In a slight concession towards more mainstream gamers, Obsidian has allowed gamers to aim down their sights when free blazing away with their guns. If you so desire, you can configure the game to use "true" iron sights - which is to say, you'll hit where you aim; Fallout 3 used invisible dice rolls to determine the fate of each shot. It's a nice addition, but I suspect that most people will stick to VATS - the mechanic that lets you freeze time and then assign a number of shots to specific targets. It's still a fun little system to use, and while it feels a bit overpowered at times, there's still plenty of satisfaction to be found in every exploding head or blown-off limb. Besides, if you find everything a bit too easy there's always the option to enable Hardcore mode - a setting designed to address a number of complaints levelled at Fallout 3.

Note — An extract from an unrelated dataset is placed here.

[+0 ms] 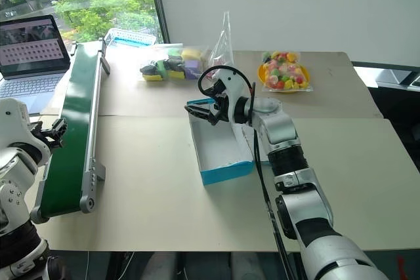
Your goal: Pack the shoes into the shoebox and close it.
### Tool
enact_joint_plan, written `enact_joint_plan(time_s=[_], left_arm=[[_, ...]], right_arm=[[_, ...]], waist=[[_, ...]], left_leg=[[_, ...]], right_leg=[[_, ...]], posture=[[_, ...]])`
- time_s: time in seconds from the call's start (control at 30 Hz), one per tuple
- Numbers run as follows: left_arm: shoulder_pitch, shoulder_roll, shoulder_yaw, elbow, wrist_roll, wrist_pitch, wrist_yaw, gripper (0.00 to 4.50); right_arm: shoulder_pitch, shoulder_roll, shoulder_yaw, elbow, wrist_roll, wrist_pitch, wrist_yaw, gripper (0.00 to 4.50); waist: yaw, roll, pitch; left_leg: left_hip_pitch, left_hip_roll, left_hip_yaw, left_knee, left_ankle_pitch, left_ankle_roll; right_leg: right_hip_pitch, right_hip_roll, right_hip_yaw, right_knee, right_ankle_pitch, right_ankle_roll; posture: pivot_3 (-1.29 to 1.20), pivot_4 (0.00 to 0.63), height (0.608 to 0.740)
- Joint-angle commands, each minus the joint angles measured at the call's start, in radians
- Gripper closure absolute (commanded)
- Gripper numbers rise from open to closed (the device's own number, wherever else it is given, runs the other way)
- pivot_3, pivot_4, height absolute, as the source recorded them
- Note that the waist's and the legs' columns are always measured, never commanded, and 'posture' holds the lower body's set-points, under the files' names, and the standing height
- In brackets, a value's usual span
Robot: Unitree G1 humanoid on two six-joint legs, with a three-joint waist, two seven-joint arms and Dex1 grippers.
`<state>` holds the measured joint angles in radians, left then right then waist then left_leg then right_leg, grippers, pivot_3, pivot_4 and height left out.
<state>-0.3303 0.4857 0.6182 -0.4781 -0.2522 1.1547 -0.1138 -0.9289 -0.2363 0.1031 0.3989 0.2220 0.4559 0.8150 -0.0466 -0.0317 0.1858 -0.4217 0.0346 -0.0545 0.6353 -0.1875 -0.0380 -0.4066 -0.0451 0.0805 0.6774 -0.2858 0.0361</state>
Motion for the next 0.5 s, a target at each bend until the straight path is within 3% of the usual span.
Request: enact_joint_plan(time_s=[0.03, 0.1, 0.27, 0.5], left_arm=[[-0.029, 0.002, 0.022, 0.001, 0.008, -0.019, 0.03, 1.79], [-0.033, -0.002, 0.035, 0.004, -0.006, -0.027, 0.026, 1.55], [-0.056, -0.003, 0.104, 0.026, 0.005, -0.064, 0.075, 0.03], [-0.012, 0.054, 0.044, 0.04, 0.017, -0.086, 0.046, 0.03]], right_arm=[[-0.008, 0.006, -0.032, -0.056, 0.033, 0.014, -0.012, 0.06], [-0.005, 0.006, -0.033, -0.062, 0.033, 0.019, -0.017, 0.02], [-0.009, 0.005, -0.032, -0.058, 0.036, 0.022, -0.023, 0.0], [-0.015, 0.005, -0.025, -0.05, 0.034, 0.021, -0.02, 0.0]], waist=[[0.0, 0.0, 0.0], [0.0, 0.0, 0.0], [-0.001, 0.0, 0.0], [-0.001, 0.0, 0.0]], left_leg=[[0.0, 0.0, 0.0, 0.0, 0.0, 0.0], [0.0, 0.0, 0.0, 0.0, 0.0, 0.0], [0.0, 0.0, 0.0, 0.0, 0.0, 0.0], [0.0, 0.0, 0.0, 0.0, 0.0, 0.0]], right_leg=[[0.0, 0.0, 0.0, 0.0, 0.0, 0.0], [0.0, 0.0, 0.0, 0.0, 0.0, 0.0], [0.0, 0.0, 0.0, 0.0, 0.0, 0.0], [0.0, 0.0, 0.0, 0.0, 0.0, 0.0]], posture=[[0.0, 0.15, 0.74], [0.0, 0.15, 0.74], [0.0, 0.15, 0.74], [0.0, 0.15, 0.74]])
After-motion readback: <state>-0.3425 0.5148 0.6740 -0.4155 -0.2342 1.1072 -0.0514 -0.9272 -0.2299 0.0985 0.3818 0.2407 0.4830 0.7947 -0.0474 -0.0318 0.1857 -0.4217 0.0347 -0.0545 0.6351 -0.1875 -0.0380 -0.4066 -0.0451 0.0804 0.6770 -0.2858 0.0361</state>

When enabled, Hardcore forces players to regularly sleep, eat and drink water; if you fail to meet these demands, you'll suffer stat penalties - and eventually death. As an added burden, medicinal items will only restore your health over time (rather than instantly) - and if one of your limbs gets crippled, you'll be forced to find a doctor to heal. This may all sound quite brutal, but that's precisely the point. The curious thing is that it's also thoroughly enjoyable: I began my game on Hardcore with the intention of reverting to standard play after I'd had a chance to assess it, but somehow never switched back. Yes, it's annoying when you step on a mine and blow your foot off, just as you're about to explore that mysterious bunker you've stumbled across, but the rewards are worth the effort.